Early time to relapse as a survival prognosticator in nodal mature T-cell lymphomas: results from the PETAL consortium.

Authors
Sorial MN, Malpica Castillo LE, Chiattone C, Julia E, Bachy E, Barta SK, et al.
Journal
Blood
Type
Journal Article, Multicenter Study, Randomized Controlled Trial
PMID
41347825
Read the original study →

Original abstract

We assessed the overall survival (OS) impact of time to relapse (TTR) in multinational cohorts with independent observational and randomized validation.

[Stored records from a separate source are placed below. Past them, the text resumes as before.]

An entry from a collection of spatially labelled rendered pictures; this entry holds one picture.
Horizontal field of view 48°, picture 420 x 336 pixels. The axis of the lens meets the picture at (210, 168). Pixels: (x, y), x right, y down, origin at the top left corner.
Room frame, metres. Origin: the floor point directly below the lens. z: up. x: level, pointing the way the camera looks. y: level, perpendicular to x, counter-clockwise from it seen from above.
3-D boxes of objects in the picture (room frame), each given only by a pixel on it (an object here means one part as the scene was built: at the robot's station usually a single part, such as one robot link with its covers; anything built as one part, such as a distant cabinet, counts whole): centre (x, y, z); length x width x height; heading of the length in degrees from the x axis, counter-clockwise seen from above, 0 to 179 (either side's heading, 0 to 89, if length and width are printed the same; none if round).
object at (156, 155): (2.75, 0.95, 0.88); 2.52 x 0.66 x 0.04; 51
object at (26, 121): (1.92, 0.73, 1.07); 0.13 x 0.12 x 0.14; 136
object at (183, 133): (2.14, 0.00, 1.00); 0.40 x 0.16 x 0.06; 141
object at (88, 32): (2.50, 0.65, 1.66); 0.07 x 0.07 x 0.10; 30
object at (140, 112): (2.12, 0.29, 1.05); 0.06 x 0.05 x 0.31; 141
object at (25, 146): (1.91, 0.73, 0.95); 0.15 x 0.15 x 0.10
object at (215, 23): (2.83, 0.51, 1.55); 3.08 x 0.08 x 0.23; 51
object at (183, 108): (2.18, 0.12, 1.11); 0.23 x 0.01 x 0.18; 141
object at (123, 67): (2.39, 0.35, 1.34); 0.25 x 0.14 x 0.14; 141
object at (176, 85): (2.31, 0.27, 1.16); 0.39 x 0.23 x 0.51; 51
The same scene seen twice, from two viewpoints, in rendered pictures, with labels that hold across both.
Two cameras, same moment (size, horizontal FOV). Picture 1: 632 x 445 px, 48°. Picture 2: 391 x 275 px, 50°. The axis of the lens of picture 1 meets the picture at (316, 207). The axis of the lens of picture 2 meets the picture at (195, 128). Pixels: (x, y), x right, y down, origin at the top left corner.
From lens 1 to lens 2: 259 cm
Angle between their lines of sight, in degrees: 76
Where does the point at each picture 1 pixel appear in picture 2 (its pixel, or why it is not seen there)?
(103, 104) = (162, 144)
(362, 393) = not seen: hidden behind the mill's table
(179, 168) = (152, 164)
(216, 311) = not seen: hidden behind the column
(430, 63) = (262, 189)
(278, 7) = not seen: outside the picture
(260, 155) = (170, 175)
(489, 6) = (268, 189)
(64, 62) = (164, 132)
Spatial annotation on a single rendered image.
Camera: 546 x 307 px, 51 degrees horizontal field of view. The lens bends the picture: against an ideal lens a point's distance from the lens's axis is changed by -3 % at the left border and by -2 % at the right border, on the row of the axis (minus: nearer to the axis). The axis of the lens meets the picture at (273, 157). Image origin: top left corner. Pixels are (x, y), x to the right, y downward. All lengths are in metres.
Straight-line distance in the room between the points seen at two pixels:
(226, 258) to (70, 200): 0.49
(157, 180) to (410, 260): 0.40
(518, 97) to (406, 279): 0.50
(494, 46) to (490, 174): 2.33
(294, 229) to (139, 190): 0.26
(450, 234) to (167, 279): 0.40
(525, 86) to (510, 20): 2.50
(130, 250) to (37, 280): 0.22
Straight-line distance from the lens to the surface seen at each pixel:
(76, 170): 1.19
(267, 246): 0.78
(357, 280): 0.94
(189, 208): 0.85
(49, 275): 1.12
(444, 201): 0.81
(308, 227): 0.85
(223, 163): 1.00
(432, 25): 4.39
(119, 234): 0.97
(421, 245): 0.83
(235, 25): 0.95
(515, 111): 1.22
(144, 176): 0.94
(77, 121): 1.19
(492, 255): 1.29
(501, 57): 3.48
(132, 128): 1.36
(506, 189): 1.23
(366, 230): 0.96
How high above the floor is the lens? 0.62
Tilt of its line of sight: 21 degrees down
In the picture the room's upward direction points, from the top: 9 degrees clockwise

Patients with nMTCL with frontline complete response were assigned to TTR12 (≤12 months) or without TTR12 based on time to progression or next therapy. OS analyses included modified landmark (m-LM), standard landmark (s-LM), and time-dependent Cox (td-Cox), adjusting for age, histology, and prognostic index for T-cell lymphoma (PIT) score. Across 452 patients, 165 (36.5%) had TTR12, 181 (40%) relapsed at ≥12 months, and 106 (23.5%) remained relapse-free. TTR12 conferred worse OS using m-LM (hazard ratio [HR], 2.14; 95% confidence interval [CI], 1.58-2.90; P< .001), s-LM (HR, 1.92; 95% CI, 1.39-2.66; P< .001); and td-Cox (HR, 5.81; 95% CI, 2.94-11.46; P< .001). Results were consistent in the independent validation cohorts. TTR12 consistently conferred worse OS irrespective of frontline stem cell transplantation or PIT score, in peripheral T-cell lymphoma, not otherwise specified (m-LM: HR, 2.32; 95% CI, 1.51-3.55; P< .001; s-LM: HR, 2.10; 95% CI, 1.33-3.31; P = .001), anaplastic large cell lymphoma (m-LM: HR, 3.34; 95% CI, 1.18-9.50; P = .023; s-LM: HR, 2.96; 95% CI, 1.02-8.81; P = .046), and angioimmunoblastic T-cell/T follicular helper cell lymphoma (m-LM only: HR, 1.92; 95% CI, 1.15-3.21; P = .013). Second-line novel therapies improved OS (second-line start to death) vs chemotherapy in TTR12 only (HR, 0.60; 95% CI, 0.37-0.97; P = .038; without TTR12: HR, 0.82; 95% CI, 0.51-1.32; P = .407). TTR12 serves as a prognostic and potential OS surrogate marker, supporting stratification of new risk groups and need for their differential treatment.